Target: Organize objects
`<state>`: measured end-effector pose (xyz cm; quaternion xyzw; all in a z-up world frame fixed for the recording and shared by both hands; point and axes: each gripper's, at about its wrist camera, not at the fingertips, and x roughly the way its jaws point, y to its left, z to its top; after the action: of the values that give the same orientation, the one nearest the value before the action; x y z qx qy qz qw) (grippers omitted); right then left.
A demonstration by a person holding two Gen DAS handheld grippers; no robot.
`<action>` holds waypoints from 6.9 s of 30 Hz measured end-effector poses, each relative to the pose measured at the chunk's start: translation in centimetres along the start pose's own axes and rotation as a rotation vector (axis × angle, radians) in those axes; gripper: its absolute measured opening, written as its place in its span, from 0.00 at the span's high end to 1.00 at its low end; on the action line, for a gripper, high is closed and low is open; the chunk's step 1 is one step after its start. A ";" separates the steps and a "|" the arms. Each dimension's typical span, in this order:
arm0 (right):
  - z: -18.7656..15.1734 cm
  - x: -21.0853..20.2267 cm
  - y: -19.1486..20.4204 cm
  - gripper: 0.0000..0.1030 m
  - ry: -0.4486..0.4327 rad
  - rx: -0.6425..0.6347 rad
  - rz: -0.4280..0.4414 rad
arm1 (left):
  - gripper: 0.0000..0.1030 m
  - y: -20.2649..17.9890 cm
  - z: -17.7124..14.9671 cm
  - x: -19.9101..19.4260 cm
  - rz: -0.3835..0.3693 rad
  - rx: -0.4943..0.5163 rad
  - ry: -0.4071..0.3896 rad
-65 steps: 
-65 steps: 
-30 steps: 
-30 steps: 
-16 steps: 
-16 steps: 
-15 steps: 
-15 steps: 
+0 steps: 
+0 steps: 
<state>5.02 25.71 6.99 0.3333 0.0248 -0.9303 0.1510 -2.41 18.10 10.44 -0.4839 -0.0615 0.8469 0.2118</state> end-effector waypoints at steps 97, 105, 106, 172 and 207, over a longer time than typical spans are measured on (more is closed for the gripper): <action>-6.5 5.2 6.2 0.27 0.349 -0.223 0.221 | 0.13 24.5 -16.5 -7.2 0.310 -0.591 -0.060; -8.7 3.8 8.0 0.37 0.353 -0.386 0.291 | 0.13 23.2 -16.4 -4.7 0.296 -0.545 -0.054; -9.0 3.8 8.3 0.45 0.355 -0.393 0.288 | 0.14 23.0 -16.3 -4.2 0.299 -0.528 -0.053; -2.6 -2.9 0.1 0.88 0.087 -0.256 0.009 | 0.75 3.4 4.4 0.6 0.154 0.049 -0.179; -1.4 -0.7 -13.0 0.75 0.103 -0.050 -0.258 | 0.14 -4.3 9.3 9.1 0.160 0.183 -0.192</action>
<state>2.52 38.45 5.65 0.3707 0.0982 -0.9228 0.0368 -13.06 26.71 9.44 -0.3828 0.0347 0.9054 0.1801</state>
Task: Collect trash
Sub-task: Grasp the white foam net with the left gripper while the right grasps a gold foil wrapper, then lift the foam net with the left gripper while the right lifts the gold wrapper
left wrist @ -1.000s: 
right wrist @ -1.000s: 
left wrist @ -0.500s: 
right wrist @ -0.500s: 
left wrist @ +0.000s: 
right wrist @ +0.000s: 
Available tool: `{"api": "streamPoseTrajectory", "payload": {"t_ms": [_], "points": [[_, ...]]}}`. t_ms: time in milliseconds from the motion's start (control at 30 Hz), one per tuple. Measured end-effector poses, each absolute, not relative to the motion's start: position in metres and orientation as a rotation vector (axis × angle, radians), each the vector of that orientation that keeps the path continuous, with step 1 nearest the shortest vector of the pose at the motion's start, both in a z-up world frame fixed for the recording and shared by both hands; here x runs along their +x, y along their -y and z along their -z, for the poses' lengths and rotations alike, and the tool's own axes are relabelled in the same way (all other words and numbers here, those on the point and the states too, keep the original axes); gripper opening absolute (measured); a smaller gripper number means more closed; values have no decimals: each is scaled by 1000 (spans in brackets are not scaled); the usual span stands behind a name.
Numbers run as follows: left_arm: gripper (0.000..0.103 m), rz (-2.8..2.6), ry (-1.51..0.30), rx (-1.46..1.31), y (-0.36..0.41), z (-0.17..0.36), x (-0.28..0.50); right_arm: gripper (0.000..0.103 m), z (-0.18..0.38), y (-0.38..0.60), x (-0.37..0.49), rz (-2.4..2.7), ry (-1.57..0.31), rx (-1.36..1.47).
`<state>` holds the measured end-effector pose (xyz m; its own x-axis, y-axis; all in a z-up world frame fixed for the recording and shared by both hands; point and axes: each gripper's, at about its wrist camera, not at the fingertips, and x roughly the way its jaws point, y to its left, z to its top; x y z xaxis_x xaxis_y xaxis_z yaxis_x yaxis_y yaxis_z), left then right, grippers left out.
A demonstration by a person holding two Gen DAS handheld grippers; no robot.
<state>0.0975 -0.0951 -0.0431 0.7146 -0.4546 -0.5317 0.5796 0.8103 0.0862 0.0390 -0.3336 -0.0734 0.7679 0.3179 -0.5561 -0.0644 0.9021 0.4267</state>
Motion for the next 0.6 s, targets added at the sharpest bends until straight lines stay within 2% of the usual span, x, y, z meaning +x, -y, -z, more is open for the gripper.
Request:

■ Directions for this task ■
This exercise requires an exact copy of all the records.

■ Reply ■
Target: Organize objects
`<state>`: measured end-effector pose (xyz cm; quaternion xyzw; all in a z-up world frame fixed for the recording and shared by both hands; point and axes: each gripper's, at about its wrist camera, not at the fingertips, and x roughly the way its jaws point, y to its left, z to its top; after the action: of the values that give the same orientation, the one nearest the value before the action; x y z qx qy qz qw) (grippers omitted); right then left.
A demonstration by a person holding two Gen DAS handheld grippers; no robot.
`<action>` holds waypoints from 6.9 s of 30 Hz measured end-effector poses, each relative to the pose measured at the chunk's start: translation in centimetres along the start pose's own axes and rotation as a rotation vector (axis × angle, radians) in those axes; gripper: its absolute measured opening, written as its place in its span, from 0.00 at the span's high end to 1.00 at its low end; on the action line, for a gripper, high is closed and low is open; the chunk's step 1 is one step after its start. A ";" separates the steps and a "|" the arms. Each dimension's typical span, in this order:
arm0 (right):
  - z: -18.7656..15.1734 cm
  - x: -21.0853..20.2267 cm
  - y: -19.1486..20.4204 cm
  - gripper: 0.0000..0.1030 m
  - ry: -0.4486..0.4327 rad
  - rx: -0.6425..0.6347 rad
  - rz: -0.4280..0.4414 rad
arm1 (left):
  - gripper: 0.0000..0.1030 m
  - y: -20.2649..17.9890 cm
  - z: -17.7124..14.9671 cm
  - x: -19.9101..19.4260 cm
  - rz: -0.3835..0.3693 rad
  - rx: -0.4943..0.5163 rad
  - ry: -0.4071..0.3896 rad
-65 steps: 
-65 steps: 
-30 steps: 
-30 steps: 
-16 steps: 
-16 steps: 
-15 steps: 
-15 steps: 
+0 steps: 
+0 steps: 
<state>5.02 25.71 6.99 0.3333 0.0248 -0.9303 0.1510 -2.41 18.10 10.44 -0.4839 -0.0615 0.8469 0.2118</state> end-effector waypoints at steps 97, 105, 106, 172 and 207, over a longer time than typical spans are measured on (more is closed for the gripper): <action>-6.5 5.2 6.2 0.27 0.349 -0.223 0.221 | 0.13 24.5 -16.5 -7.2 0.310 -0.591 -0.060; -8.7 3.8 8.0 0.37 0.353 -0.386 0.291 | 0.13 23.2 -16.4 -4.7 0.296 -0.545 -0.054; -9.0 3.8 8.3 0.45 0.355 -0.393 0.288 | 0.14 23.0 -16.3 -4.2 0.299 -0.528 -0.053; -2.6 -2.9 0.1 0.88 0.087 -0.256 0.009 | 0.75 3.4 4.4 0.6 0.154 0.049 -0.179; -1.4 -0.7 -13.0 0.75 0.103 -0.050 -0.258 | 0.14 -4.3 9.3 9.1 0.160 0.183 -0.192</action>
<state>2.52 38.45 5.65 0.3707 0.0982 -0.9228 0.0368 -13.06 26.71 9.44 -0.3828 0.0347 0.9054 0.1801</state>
Task: Collect trash
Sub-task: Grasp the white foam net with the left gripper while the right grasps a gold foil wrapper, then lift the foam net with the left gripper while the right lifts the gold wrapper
left wrist @ -1.000s: 
right wrist @ -1.000s: 
left wrist @ -0.500s: 
right wrist @ -0.500s: 
left wrist @ +0.000s: 
right wrist @ +0.000s: 
Available tool: `{"api": "streamPoseTrajectory", "payload": {"t_ms": [_], "points": [[_, ...]]}}`. t_ms: time in milliseconds from the motion's start (control at 30 Hz), one per tuple. Measured end-effector poses, each absolute, not relative to the motion's start: position in metres and orientation as a rotation vector (axis × angle, radians), each the vector of that orientation that keeps the path continuous, with step 1 nearest the shortest vector of the pose at the motion's start, both in a z-up world frame fixed for the recording and shared by both hands; here x runs along their +x, y along their -y and z along their -z, for the poses' lengths and rotations alike, and the tool's own axes are relabelled in the same way (all other words and numbers here, those on the point and the states too, keep the original axes); gripper opening absolute (measured); a smaller gripper number means more closed; values have no decimals: each is scaled by 1000 (spans in brackets are not scaled); the usual span stands behind a name.
Numbers run as follows: left_arm: gripper (0.000..0.103 m), rz (-2.8..2.6), ry (-1.51..0.30), rx (-1.46..1.31), y (-0.36..0.41), z (-0.17..0.36), x (-0.28..0.50); right_arm: gripper (0.000..0.103 m), z (-0.18..0.38), y (-0.38..0.60), x (-0.37..0.49), rz (-2.4..2.7), ry (-1.57..0.31), rx (-1.36..1.47).
`<state>` holds the measured end-effector pose (xyz m; its own x-axis, y-axis; all in a z-up world frame fixed for the recording and shared by both hands; point and axes: each gripper's, at about its wrist camera, not at the fingertips, and x roughly the way its jaws point, y to its left, z to its top; x y z xaxis_x xaxis_y xaxis_z yaxis_x yaxis_y yaxis_z), left then right, grippers left out.
A demonstration by a person holding two Gen DAS handheld grippers; no robot.
<state>0.0975 -0.0951 -0.0431 0.7146 -0.4546 -0.5317 0.5796 0.8103 0.0862 0.0390 -0.3336 -0.0734 0.7679 0.3179 -0.5561 -0.0644 0.9021 0.4267</state>
Motion for the next 0.6 s, targets added at the sharpest bends until straight lines stay within 2% of the usual span, x, y, z meaning +x, -y, -z, more is open for the gripper.
Request:

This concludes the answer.